Safety and efficacy of bortezomib-melphalan-prednisone-thalidomide followed by bortezomib-thalidomide maintenance (VMPT-VT) versus bortezomib-melphalan-prednisone (VMP) in untreated multiple myeloma patients with renal impairment.

机构信息

Unitá Operativa Complessa (UOC) Ematologia, Dipartimento Oncoematologico, A.O. di Cosenza, Cosenza, Italy.

出版信息

Blood. 2011 Nov 24;118(22):5759-66. doi: 10.1182/blood-2011-05-353995. Epub 2011 Sep 27.

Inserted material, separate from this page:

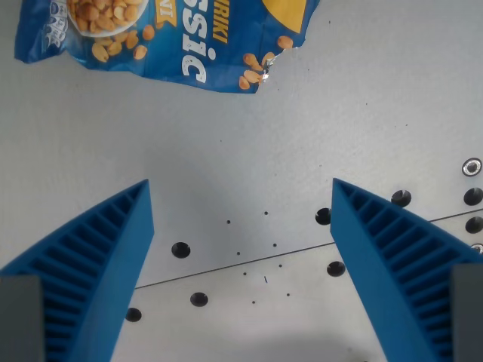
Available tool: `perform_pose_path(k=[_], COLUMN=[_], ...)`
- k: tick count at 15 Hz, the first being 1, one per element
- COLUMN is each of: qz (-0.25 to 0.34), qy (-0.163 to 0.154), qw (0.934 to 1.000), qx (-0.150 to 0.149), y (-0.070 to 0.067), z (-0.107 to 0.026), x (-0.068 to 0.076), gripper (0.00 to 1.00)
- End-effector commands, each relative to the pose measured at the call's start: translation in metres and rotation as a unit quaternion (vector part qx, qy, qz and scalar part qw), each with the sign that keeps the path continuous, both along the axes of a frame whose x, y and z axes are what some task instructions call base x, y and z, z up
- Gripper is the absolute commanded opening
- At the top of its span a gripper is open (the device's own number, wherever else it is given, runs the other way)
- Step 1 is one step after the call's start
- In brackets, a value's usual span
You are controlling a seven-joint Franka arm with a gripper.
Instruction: Move above the blue bag
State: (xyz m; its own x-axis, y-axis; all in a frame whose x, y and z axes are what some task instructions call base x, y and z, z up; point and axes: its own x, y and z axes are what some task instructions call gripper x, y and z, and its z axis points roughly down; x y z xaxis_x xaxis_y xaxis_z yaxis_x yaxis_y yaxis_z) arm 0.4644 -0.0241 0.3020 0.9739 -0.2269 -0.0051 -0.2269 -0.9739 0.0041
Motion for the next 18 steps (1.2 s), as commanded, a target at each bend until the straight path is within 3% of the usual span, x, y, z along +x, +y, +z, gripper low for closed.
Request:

DOI:10.1182/blood-2011-05-353995
PMID:21951682
Abstract

We assessed efficacy, safety, and reversal of renal impairment (RI) in untreated patients with multiple myeloma given bortezomib-melphalan-prednisone-thalidomide followed by bortezomib-thalidomide (VMPT-VT) maintenance or bortezomib-melphalan-prednisone (VMP). Exclusion criteria included serum creatinine ≥ 2.5 mg/dL. In the VMPT-VT/VMP arms, severe RI (estimated glomerular filtration rate [eGFR] ≤ 30 mL/min), moderate RI (eGFR 31-50 mL/min), and normal renal function (eGFR > 50 mL/min), were 6%/7.9%, 24.1%/24.9%, and 69.8%/67.2%, respectively. Statistically significant improvements in overall response rates and progression-free survival were observed in VMPT-VT versus VMP arms across renal cohorts, except in severe RI patients. In the VMPT group, severe RI reduced overall survival (OS). RI was reversed in 16/63 (25.4%) patients receiving VMPT-VT versus 31/77 (40.3%) receiving VMP. Multivariate analysis showed male sex (P = .022) and moderate RI (P = .003) significantly predicted RI recovery. VMP patients achieving renal response showed longer OS. In both arms, greater rates of severe hematologic adverse events were associated with RI (eGFR < 50 mL/min), however, therapy discontinuation rates were unaffected. VMPT-VT was superior to VMP for cases with normal renal function and moderate RI, whereas VMPT-VT failed to outperform VMP in patients with severe RI, although the relatively low number of cases analyzed preclude drawing definitive conclusions. VMPT-VT had no advantage in terms of RI reversal over VMP.

摘要

我们评估了在未接受治疗的多发性骨髓瘤患者中使用硼替佐米-美法仑-泼尼松-沙利度胺(VMPT-VT)后序贯硼替佐米-沙利度胺(VT)或硼替佐米-美法仑-泼尼松(VMP)维持治疗的疗效、安全性和肾功能不全(RI)的逆转情况。排除标准包括血清肌酐≥2.5mg/dL。在 VMPT-VT/VMP 组中,严重 RI(估计肾小球滤过率[eGFR]≤30mL/min)、中度 RI(eGFR 31-50mL/min)和正常肾功能(eGFR>50mL/min)分别为 6%/7.9%、24.1%/24.9%和 69.8%/67.2%。在各个 RI 队列中,与 VMP 组相比,VMPT-VT 组的总缓解率和无进展生存期均有显著改善,除严重 RI 患者外。在 VMPT 组中,严重 RI 降低了总生存率(OS)。在接受 VMPT-VT 治疗的 63 例患者中有 16 例(25.4%)逆转了 RI,而在接受 VMP 治疗的 77 例患者中有 31 例(40.3%)逆转了 RI。多变量分析显示,男性(P=.022)和中度 RI(P=.003)显著预测 RI 恢复。在 VMPT 组中,达到肾脏反应的患者 OS 更长。在两个治疗组中,更严重的血液学不良事件与 RI(eGFR<50mL/min)相关,但是治疗中断率没有受到影响。VMPT-VT 在肾功能正常和中度 RI 患者中优于 VMP,而在严重 RI 患者中,VMPT-VT 未能优于 VMP,尽管分析的病例数量相对较少,无法得出明确的结论。VMPT-VT 在 RI 逆转方面并不优于 VMP。